Tuesday, January 22nd, 2008

We have a set of bugs with caching:

Versioning:

  • We must version whenever we cache so that we when upgrade, the app uses the updated revision of the cached object
  • In acts_as_cached, there is a version. However, in page caching and fragment caching there is no version number.
  • In page caching, the cached page is saved on disk. Our deployment method overwrites the directory which will refresh this cache.
  • In this case, we should use the same workaround we use in css, icon, and js includes where we define the key as name?<version_number>

Includes:

  • Early on, we used :include in acts_as_cached so that we minimize the number of database calls. However, by over including you can accidentally max out your network. The include is implemented as a big join so if you have m includes where one column has a large amount of data, you will transfer n^m data.
  • We have seen this where we had a column that returns results in the order of 10K, but instead of transfering 60 rows of 10K (600K), we were transferring 10^6 * 10K rows (100MB). Now, that’s a huge difference!

Expiry:

  • We use fragment caching to save rendering in our views. However, the base implementation from rails does not support expiry.
  • Thus, we need to either explicitly expire or use another technique to expire like TTL expire or sweepers

Server down 12/28

Friday, December 28th, 2007

Santa Clause’s gift to us this Christmas was four hours of down time. The issue was caused by a deletion of all stale notifications in the queued_notifications table. The table had a little bit over 3 million records, all of which were stale and needed to be deleted (they were occupying more than 25% of the sql db footprint or about 0.5GB).

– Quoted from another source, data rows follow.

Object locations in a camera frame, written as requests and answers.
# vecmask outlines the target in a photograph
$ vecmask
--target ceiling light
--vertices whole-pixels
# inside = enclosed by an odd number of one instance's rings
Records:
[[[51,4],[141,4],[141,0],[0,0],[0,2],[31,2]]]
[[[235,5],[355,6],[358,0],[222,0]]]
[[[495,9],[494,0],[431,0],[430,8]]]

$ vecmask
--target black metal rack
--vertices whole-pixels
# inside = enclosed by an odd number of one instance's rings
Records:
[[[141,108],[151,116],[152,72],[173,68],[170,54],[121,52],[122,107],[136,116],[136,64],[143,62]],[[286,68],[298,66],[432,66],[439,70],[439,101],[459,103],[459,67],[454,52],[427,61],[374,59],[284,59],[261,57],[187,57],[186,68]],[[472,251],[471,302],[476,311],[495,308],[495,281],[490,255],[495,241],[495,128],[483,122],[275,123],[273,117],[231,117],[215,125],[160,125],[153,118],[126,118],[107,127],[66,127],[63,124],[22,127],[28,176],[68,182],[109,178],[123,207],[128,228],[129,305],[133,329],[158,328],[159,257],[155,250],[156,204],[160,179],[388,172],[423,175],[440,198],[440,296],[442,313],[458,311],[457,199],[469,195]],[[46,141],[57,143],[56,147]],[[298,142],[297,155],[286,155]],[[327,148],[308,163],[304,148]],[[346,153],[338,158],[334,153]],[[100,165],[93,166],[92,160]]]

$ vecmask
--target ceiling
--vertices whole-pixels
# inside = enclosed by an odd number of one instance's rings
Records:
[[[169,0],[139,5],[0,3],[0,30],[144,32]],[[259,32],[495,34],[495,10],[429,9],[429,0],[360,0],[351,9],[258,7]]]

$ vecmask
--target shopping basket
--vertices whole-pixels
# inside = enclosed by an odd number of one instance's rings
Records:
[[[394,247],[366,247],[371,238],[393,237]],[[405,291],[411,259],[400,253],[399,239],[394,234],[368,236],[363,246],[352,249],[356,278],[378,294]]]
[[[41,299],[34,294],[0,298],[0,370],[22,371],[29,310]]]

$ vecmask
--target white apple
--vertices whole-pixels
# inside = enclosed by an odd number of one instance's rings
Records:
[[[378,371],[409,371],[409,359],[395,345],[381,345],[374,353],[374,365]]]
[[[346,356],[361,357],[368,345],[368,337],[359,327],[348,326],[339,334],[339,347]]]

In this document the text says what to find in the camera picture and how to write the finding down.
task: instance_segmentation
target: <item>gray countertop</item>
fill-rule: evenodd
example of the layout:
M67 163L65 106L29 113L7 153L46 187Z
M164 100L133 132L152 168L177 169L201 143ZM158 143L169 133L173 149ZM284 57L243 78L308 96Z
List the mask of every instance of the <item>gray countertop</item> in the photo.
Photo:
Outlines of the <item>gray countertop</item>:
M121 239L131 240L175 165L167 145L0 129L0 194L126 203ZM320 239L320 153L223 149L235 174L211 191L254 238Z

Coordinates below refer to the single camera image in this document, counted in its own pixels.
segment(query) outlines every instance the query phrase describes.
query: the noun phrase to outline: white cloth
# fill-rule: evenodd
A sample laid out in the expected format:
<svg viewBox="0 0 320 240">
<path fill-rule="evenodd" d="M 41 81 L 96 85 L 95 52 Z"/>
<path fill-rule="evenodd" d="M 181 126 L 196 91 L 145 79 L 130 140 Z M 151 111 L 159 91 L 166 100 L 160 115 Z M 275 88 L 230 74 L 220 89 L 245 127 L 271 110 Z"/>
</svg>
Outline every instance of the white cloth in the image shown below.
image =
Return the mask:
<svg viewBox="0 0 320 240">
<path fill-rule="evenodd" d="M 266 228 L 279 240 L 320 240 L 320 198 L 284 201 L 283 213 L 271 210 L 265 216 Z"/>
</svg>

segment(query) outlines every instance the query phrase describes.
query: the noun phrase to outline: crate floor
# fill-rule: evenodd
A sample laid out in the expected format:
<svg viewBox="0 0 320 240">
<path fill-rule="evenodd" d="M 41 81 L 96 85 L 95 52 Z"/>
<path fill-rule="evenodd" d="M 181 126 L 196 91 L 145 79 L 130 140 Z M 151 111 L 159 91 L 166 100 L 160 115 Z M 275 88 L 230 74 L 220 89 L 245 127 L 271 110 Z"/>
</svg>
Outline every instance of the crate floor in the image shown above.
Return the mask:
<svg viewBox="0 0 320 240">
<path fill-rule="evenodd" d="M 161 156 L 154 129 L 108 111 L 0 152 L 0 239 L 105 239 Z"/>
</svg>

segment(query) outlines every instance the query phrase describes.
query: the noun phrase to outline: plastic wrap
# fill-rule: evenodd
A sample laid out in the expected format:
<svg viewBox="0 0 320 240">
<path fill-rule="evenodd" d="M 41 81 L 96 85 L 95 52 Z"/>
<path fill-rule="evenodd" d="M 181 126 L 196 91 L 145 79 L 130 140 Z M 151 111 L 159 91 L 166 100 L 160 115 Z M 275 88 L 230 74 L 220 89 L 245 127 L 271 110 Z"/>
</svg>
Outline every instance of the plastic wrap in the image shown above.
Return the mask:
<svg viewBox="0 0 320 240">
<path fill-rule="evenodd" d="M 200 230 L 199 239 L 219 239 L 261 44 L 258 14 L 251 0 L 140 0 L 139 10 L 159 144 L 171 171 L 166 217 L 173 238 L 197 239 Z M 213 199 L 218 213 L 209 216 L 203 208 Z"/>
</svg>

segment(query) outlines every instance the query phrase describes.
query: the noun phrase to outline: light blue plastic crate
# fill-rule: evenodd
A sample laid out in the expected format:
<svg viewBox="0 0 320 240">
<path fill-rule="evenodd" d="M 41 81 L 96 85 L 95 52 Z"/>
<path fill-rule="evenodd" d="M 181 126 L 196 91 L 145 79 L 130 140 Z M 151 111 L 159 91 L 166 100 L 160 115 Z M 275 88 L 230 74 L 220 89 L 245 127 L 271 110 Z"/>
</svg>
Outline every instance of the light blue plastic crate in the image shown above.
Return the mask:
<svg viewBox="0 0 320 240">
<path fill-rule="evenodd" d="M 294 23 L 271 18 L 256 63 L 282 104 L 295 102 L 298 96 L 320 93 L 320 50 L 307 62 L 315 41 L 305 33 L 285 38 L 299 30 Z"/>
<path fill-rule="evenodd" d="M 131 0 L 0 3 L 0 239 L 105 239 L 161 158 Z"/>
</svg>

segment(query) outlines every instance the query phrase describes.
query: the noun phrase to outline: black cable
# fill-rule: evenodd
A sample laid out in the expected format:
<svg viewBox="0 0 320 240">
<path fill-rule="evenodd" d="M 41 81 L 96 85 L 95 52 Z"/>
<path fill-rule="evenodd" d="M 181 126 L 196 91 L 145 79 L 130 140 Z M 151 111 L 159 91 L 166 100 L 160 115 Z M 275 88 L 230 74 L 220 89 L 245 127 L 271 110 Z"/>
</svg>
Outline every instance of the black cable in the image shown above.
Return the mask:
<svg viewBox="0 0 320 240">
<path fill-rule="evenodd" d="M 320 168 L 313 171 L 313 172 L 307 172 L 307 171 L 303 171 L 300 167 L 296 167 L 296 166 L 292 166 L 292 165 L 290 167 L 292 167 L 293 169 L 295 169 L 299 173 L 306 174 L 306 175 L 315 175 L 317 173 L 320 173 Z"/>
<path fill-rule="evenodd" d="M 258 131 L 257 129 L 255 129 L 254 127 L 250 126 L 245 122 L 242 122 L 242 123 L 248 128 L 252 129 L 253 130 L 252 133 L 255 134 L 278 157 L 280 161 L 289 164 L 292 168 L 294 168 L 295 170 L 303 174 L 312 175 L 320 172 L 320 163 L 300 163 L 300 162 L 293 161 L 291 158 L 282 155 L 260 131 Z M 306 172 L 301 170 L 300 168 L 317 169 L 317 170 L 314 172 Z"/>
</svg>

Following is the sequence of events for the record:

  • At around 4am I kicked off a delete on all records in that table and went to bed.
  • The deletion finished about 3 hours later (the mysql client process exited successfully after finishing the delete)
  • at around 8:48am John managed to get a hold of me to tell me that the server was down.At that stage here’s what was happening:
    • mysql was taking an unusual amount of CPU (40-50%)
    • simple queries were taking many seconds to finish sometimes tens of seconds
  • I put up the maintenance screen to bring the database back to idle state, but the database still used 10% of CPU on average and show 70-80% of CPU was in iowait state. This is highly unusual especially that the database was not being used at this point.
  • I also noticed something. While querying for count(*) on queued_notifications resulted about 39k records, show table status showed the original number of records before the delete was started (above 3 million records). This led me to believe that the database was still re-arranging data based on the large delete (not sure what that means yet, but will be investigating further later)
  • I dropped the queued_notifications table and recreated it with its index and the database started behaving.
  • Brought all the app servers back online and all seemed to work fine.

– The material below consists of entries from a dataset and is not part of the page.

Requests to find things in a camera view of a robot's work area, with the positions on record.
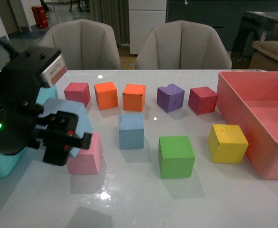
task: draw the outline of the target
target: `green cube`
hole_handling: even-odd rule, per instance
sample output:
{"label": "green cube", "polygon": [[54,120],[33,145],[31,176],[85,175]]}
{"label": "green cube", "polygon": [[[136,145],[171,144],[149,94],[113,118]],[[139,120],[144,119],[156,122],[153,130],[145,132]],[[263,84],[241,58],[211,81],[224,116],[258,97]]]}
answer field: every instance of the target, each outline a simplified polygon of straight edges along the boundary
{"label": "green cube", "polygon": [[195,154],[188,136],[160,136],[158,159],[162,179],[190,177]]}

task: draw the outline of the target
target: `orange cube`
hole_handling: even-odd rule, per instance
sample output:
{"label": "orange cube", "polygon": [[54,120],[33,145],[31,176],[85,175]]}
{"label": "orange cube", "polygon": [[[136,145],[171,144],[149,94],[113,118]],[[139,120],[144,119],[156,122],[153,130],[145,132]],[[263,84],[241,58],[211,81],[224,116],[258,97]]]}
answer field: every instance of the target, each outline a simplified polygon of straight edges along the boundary
{"label": "orange cube", "polygon": [[94,85],[99,110],[118,107],[117,88],[113,82]]}
{"label": "orange cube", "polygon": [[145,104],[145,85],[127,84],[122,97],[124,110],[142,112]]}

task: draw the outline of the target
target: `black cable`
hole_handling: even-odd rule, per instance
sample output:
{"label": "black cable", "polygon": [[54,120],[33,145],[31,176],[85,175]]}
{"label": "black cable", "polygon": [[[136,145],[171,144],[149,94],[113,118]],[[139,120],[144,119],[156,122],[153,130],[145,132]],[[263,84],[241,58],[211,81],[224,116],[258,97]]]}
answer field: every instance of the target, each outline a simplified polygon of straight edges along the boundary
{"label": "black cable", "polygon": [[9,43],[5,43],[0,40],[0,45],[2,45],[4,49],[9,53],[9,57],[11,60],[13,60],[15,57],[17,57],[20,54]]}

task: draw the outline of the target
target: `yellow cube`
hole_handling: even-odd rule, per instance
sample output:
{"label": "yellow cube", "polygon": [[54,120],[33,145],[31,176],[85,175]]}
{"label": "yellow cube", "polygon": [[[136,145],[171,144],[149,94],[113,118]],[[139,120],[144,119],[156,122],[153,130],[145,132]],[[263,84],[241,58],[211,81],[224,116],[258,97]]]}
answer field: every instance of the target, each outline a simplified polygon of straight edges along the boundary
{"label": "yellow cube", "polygon": [[213,162],[237,164],[249,143],[238,125],[213,124],[208,145]]}

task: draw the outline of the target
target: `robotic arm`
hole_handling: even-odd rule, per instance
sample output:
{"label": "robotic arm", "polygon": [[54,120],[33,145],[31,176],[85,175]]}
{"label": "robotic arm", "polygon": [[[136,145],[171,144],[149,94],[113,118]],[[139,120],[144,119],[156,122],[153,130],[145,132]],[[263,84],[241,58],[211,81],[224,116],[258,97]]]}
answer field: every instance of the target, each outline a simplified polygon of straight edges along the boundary
{"label": "robotic arm", "polygon": [[15,155],[25,147],[46,146],[44,162],[65,165],[73,147],[88,149],[91,134],[75,134],[78,116],[60,112],[39,118],[36,104],[41,87],[53,86],[67,71],[58,49],[30,47],[13,51],[13,59],[0,72],[0,153]]}

What should we learn from this:

  • We should avoid large data creation/deletion
  • We should insure tables that hold transient data get cleaned periodically (currently notifications and feeds)
  • A slave DB would have avoided us a lot of downtime in a case like this.

Sigh!

memcache marshaling pain

Monday, October 22nd, 2007

So I was trying to use the memcache increment method during my implementation of the view counter. Whenever I issue a CACHE.incr, CACHE.get starts to fail on that key. I found out what the problem is.

When get is called without specifying the raw argument, it defaults to false, which means that the memcache-client lib will marshal the value passed before sending it to memcache. Then when we issue an incr to the memcached server, it tries to increment the marshaled version which is a binary sequence representing a ruby object (Fixnum in this case) and messes it up.

The solution is to pass the raw parameter to MemCache.set as true, which will prevent the marshaling (later we should call set with a true raw as well) which will give memcached an integer (although treated as string on the ruby side) that it can increment safely.

I created a raw_get, raw_put and raw_incr that can be used together. They are nicely contained in a Cache module (yes, I’m using the same name as the memcache_util.rb module) under our lib folder.